Alors que les pays d’Europe de l’Est rejoignent tour à tour l’Union européenne, c’est en fin de compte tout ce qui constituait jadis le bloc de l’Est communiste inféodé à l’URSS qui s’attelle enfin à l’Europe occidentale près de soixante ans après la conclusion de la seconde guerre mondiale. Alors, également, que ces nations commencent tout juste à faire les comptes et à regarder en face leur passé proche et plus lointain, ce livre tombe à point nommé. Il constitue une synthèse plus que précieuse pour qui ignore l’histoire de ces pays dont il n’est aujourd’hui plus possible de s’affranchir complètement. Dans un style clair et précis, Jean-François Soulet - professeur à l’Université du Mirail à Toulouse - retrace quarante-cinq ans de l’histoire de ces pays selon une approche résolument comparative et chronologique.
Du passage au communisme de l’immédiat après-guerre, au temps du communisme des années cinquante, soixante et soixante-dix à l’écroulement du communisme dans les années quatre-vingt, le lecteur comprendra que ces pays réduit à l’état de marches frontières n’ont pas connu un parcours linéaire réductible à la seule politique soviétique. Le poids de l’histoire, des haines héritées depuis la fin de la première guerre mondiale, des expériences fascistes que certains ont pu connaître, viennent s’ajouter à une volonté d’émancipation dont la traduction politique ne s’est pas toujours faite par le biais d’un processus de démocratisation (Tchécoslovaquie, Hongrie, Yougoslavie, Roumanie, Albanie, Pologne). À cet établissement des faits, l’auteur adjoint une analyse complète et pertinente des rouages institutionnels, économiques et sociaux de ces pays dont certains ont immédiatement été intégrés à l’URSS (les pays baltes) et d’autres maintenus dans une indépendance toute relative (Roumanie, Pologne, Hongrie, Tchécoslovaquie, Albanie, Bulgarie).

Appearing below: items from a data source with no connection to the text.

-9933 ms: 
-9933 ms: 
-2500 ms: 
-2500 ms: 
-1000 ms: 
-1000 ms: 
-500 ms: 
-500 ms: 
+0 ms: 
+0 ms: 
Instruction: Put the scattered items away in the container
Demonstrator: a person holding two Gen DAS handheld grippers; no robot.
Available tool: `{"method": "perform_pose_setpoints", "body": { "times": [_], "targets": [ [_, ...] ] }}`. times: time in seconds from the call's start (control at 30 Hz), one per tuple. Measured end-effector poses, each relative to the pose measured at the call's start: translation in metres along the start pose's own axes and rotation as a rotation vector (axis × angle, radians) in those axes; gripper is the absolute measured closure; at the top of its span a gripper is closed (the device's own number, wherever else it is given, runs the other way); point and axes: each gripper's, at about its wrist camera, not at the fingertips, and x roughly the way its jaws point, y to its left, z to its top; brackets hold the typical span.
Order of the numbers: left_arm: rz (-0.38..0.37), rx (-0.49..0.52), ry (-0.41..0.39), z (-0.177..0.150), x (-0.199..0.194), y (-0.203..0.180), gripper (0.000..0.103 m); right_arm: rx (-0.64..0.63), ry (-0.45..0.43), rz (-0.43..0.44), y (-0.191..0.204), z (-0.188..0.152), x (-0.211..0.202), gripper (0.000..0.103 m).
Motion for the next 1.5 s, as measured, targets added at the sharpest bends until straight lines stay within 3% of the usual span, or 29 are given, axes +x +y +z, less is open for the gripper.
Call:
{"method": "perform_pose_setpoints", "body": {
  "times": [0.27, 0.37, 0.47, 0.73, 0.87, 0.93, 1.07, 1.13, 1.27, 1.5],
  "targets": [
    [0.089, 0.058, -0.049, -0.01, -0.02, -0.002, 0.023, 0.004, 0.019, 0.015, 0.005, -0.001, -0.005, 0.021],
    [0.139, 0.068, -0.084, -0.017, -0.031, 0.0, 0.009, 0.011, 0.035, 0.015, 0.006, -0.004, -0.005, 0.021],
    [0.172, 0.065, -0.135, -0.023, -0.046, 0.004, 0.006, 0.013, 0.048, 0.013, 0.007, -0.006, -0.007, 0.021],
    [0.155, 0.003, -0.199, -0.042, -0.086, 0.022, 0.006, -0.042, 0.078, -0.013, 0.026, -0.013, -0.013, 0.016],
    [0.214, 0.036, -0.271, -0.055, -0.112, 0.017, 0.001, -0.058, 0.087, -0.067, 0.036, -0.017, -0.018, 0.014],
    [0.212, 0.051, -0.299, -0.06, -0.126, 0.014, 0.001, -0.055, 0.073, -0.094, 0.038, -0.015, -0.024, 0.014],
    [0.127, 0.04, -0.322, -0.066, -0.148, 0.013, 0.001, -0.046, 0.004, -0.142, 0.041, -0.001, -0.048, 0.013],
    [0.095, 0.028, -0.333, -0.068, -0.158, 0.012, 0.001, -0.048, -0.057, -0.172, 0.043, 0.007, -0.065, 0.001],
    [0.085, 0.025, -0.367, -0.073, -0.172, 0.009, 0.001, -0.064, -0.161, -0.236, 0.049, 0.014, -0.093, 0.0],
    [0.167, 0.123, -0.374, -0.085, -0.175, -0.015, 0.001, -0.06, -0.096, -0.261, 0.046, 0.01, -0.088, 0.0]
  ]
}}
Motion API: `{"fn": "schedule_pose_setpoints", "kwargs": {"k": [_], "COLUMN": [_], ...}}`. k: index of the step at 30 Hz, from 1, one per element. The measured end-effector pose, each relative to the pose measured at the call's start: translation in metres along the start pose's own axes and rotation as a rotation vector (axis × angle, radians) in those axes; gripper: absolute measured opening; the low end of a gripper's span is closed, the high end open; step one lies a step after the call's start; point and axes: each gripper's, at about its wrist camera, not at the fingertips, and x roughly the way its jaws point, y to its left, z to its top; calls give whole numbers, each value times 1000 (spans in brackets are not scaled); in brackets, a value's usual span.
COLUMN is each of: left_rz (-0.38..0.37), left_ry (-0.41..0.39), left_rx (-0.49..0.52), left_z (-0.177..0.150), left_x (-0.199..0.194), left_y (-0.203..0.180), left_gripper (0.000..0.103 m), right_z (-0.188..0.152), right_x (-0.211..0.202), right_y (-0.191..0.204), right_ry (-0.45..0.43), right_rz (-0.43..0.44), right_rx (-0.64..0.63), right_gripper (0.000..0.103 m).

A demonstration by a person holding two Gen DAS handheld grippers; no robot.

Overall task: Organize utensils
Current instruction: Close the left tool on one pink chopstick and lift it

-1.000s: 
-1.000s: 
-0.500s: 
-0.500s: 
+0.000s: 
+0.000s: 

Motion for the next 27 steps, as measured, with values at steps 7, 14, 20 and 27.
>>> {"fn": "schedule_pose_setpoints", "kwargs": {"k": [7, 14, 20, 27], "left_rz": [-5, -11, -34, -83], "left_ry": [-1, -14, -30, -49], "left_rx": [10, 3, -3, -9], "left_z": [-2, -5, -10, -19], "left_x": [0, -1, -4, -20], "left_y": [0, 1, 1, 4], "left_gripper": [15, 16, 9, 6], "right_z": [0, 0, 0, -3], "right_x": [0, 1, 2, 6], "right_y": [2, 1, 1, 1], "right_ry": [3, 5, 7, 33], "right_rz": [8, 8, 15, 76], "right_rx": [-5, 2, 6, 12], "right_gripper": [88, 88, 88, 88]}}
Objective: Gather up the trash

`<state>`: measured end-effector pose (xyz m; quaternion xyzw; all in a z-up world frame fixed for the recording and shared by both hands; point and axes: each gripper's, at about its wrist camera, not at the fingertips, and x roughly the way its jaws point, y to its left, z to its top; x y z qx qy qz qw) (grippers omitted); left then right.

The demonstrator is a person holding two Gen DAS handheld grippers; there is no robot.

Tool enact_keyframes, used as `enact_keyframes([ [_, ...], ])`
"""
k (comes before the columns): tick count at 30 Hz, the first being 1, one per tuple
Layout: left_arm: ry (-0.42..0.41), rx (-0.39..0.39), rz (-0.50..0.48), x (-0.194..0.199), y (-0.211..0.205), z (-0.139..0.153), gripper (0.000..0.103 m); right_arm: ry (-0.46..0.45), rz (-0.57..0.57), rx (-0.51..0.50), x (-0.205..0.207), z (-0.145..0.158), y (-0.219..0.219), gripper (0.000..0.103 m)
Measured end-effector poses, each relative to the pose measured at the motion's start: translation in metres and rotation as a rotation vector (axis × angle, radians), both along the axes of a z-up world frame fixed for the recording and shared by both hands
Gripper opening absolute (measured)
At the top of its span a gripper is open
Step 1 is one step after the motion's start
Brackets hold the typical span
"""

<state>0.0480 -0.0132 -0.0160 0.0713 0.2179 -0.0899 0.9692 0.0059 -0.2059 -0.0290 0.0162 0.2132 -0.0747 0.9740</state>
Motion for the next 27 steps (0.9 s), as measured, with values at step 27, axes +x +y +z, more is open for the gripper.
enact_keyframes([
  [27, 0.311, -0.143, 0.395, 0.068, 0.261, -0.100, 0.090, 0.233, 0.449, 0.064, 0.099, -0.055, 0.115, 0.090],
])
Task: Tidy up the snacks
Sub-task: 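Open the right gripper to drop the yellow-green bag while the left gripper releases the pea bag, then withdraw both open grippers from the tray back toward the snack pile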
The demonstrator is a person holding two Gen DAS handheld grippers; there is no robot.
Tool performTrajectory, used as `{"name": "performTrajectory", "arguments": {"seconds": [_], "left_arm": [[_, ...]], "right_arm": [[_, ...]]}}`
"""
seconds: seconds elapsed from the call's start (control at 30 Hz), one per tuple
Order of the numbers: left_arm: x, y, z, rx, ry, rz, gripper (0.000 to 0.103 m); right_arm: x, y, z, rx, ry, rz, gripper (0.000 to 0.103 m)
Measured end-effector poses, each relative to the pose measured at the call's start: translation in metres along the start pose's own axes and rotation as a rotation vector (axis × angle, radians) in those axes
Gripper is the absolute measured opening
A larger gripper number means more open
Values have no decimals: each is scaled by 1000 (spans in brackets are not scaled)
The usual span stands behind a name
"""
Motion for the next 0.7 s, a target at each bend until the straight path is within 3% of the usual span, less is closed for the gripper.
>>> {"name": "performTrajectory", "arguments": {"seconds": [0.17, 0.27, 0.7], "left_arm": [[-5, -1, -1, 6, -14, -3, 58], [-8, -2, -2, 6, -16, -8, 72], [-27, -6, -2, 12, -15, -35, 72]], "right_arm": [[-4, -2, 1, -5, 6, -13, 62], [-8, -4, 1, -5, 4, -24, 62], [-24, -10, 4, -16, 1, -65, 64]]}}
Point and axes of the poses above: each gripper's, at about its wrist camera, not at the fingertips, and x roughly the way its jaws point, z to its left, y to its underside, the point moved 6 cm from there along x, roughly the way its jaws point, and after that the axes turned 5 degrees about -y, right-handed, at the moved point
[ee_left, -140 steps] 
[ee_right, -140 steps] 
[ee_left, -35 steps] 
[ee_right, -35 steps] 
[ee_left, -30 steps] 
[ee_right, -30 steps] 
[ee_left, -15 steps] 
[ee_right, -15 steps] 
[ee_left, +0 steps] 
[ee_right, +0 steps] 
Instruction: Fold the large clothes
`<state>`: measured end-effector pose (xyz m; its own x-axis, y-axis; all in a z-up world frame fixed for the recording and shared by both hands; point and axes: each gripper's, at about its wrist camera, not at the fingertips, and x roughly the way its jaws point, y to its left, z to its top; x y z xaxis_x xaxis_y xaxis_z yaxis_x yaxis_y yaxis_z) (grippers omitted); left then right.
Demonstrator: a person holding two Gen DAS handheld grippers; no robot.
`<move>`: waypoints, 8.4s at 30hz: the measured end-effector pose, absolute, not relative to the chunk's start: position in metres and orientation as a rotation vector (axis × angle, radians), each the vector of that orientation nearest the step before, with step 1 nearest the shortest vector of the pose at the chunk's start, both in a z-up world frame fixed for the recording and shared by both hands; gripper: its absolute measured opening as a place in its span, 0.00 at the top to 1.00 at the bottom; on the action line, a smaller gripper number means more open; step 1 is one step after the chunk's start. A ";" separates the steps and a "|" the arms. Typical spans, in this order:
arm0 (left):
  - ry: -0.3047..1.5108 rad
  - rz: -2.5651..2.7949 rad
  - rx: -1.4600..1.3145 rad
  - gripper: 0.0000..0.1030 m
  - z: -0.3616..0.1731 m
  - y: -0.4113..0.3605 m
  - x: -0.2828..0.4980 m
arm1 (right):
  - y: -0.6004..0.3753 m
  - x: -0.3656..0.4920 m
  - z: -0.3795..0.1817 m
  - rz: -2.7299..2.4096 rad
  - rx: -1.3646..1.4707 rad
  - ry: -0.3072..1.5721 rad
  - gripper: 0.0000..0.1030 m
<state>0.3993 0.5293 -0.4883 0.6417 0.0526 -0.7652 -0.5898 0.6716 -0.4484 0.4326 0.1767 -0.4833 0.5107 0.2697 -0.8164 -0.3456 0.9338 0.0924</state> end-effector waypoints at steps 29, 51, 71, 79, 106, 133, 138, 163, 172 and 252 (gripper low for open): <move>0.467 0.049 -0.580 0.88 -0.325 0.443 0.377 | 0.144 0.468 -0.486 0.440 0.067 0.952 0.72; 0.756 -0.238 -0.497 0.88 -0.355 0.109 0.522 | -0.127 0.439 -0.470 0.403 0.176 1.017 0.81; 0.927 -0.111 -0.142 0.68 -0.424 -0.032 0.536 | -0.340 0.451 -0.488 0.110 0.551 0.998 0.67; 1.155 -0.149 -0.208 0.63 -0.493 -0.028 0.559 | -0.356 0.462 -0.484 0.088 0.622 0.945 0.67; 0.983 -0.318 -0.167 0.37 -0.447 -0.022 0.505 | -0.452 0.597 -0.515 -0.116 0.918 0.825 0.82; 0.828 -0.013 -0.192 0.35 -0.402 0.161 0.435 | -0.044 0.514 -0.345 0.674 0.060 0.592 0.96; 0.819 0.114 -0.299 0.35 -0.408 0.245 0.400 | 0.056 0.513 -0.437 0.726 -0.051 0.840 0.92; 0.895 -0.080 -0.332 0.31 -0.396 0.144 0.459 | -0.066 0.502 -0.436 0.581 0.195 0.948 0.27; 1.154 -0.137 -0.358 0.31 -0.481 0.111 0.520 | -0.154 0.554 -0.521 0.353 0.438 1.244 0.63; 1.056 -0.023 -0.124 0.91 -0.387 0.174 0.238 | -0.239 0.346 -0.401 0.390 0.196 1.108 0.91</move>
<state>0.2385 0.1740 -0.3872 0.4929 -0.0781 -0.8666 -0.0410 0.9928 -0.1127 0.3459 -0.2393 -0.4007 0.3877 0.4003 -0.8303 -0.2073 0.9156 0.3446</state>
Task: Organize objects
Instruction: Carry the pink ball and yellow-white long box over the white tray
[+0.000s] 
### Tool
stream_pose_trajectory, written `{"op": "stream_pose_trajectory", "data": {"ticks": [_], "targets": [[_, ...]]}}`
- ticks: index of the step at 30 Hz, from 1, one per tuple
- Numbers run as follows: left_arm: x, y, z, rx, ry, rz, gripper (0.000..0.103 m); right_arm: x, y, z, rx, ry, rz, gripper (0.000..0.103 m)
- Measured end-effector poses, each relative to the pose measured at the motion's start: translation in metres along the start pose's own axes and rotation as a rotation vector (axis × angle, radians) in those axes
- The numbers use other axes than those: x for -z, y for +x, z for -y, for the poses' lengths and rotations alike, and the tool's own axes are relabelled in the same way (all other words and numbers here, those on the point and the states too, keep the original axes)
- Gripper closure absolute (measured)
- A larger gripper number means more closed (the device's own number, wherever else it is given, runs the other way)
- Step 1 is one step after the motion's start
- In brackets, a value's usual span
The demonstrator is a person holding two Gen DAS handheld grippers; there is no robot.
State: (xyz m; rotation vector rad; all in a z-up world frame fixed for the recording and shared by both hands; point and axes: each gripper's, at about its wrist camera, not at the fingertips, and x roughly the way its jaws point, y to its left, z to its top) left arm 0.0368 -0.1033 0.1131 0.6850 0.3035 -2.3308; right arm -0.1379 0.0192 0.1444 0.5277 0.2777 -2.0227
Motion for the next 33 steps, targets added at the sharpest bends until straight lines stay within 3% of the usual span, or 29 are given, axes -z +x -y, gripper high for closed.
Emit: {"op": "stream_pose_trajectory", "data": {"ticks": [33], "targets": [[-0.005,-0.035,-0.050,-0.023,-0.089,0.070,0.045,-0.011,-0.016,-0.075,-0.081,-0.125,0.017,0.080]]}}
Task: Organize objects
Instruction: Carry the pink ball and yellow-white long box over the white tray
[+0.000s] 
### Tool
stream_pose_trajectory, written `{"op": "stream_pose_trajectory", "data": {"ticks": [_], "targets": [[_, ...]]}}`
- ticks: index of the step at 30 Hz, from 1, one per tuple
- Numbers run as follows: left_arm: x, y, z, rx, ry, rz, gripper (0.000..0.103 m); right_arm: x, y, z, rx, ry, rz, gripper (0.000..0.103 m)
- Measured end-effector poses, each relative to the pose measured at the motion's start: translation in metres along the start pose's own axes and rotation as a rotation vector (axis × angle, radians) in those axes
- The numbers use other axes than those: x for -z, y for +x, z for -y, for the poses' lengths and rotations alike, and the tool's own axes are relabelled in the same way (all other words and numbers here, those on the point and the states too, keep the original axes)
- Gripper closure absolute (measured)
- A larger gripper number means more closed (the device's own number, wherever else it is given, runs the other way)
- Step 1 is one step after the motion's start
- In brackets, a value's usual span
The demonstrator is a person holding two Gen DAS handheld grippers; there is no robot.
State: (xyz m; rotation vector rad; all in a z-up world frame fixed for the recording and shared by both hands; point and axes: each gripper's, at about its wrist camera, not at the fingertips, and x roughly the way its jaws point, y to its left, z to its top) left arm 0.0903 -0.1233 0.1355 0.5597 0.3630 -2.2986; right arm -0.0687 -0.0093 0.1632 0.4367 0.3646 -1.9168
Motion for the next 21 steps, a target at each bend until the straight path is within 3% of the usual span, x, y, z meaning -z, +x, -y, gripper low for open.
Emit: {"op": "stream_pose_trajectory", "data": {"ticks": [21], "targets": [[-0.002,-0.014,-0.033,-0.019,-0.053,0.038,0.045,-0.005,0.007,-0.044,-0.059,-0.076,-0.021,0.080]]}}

Egalement professeur d’histoire immédiate à l’IEP de Toulouse, Jean-François Soulet prolonge son étude au delà de la chute du mur de Berlin et considère les soubresauts des années quatre-vingt-dix comme une conséquence directe des difficultés transitionnelles rencontrées par les pays de cette région. Que ces « désatellisations » se fassent par le haut (Pologne, Hongrie...) ou qu’elles soient le fruit d’un mouvement plus populaire (RDA, Tchécoslovaquie...), l’auteur constate que certaines se sont faites sans violence alors que d’autres ont laissé la place à une catharsis vengeresse (Roumanie) ou meurtrière (ex-Yougoslavie). C’est enfin à la marche vers l’Union européenne, au retour de ces pays vers l’Europe occidentale, qu’est consacrée la fin de cet ouvrage. Cette démarche passe par un incontournable retour sur le passé et un travail de mémoire difficile qui, encore aujourd’hui, agite la sphère publique de l’est européen. À intervalles réguliers, quelle femme ou quel homme publique n’est-il pas obligé d’avouer qu’il a plus ou moins collaboré avec l’ancienne police politique ? Se conjuguant à ces traumatismes toujours vifs, les difficultés économiques et sociales qu’ont rencontrées ces pays depuis le début des années quatre-vingt dix ont sinistré l’ancien cadre social et soumis les populations à une forte pression concurrentielle, refroidissant bien souvent l’enthousiasme suscité par la démocratisation.